The holiday break provided some time to think about some of the ways we can start 2023 fresh financially and to take control over those things which can be controlled. Here are some practical and easy action items that you can take in 2023:
1) Review the risk of your portfolio
When markets decline, it’s natural for risk tolerance to follow a similar path. Now is a good opportunity to meet with your financial advisor and decide if your portfolio aligns with your goals and risk appetite. A silver lining to the 2022 market downturn is the range of attractive options for investors in 2023:
- Stocks were beaten up in 2022, meaning they may provide good value and attractive return for long-term investors. Given the fluctuation in the market over the last several years, check to see if the type of stocks you own are diversified. Do you have an overweight to technology stocks that got hit hard in 2022? If you are overweight to your company stock, review diversifying it when tax ramifications may be lower. Are you sitting on a lot of cash? If so, now may be a good time to start putting some of that cash to work (see setting up an automatic investment plan in section 2).
- Speaking of cash, be sure to review how much interest you are receiving on your cash accounts (checking/savings etc.). The national average on a conventional savings account is 0.30%, according to the latest Federal Deposit Insurance Corporation (FDIC) data. There are high yield savings accounts protected by the FDIC that are paying more than 3% with limited fees and minimums.

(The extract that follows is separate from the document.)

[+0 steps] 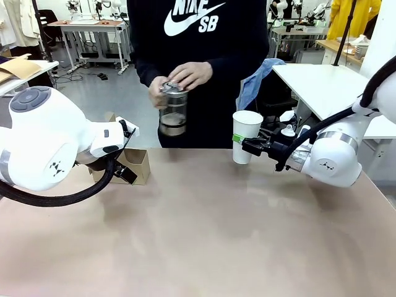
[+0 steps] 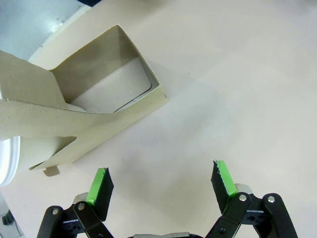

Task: Pour a drink into a cup and package it in a carrier.
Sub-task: When a person places the Paper Cup Lid on the 600 ml Paper Cup , lift the 600 ml Paper Cup.

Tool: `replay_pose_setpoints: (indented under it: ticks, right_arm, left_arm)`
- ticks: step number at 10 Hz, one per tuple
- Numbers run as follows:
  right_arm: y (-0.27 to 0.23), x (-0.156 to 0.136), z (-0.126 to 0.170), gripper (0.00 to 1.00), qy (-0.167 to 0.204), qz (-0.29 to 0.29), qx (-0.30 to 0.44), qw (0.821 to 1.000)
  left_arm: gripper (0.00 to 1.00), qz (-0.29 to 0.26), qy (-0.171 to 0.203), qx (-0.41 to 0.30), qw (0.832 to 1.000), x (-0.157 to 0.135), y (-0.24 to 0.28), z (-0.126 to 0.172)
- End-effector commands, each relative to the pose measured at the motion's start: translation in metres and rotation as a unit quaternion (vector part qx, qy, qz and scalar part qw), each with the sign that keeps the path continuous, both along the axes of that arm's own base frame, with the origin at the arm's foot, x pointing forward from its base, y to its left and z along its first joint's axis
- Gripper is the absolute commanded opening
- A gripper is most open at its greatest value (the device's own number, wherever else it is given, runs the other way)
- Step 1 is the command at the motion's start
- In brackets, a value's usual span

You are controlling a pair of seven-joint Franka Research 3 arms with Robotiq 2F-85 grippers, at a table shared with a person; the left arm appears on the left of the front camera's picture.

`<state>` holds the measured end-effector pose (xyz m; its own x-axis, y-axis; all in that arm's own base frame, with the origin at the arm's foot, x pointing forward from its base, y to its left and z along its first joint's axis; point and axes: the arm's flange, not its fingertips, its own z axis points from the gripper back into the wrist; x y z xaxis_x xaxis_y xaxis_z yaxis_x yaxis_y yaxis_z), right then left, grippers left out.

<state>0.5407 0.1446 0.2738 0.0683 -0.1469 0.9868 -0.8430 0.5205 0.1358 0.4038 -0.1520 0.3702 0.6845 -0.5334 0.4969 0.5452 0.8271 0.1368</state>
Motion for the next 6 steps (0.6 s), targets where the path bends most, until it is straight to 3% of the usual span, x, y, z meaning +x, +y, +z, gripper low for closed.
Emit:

- Bonds are back. The Federal Reserve raised rates in 2022 at a rapid rate to try to tamp down inflation, and subsequently, nearly every sector of the fixed income market experienced losses in 2022, but bond yields have now risen above dividend yields for the first time in several years. There is no alternative (TINA) to stocks has been the motto for many years, but it appears there has been a reset. A portfolio of high-quality bonds can yield more than 4% now.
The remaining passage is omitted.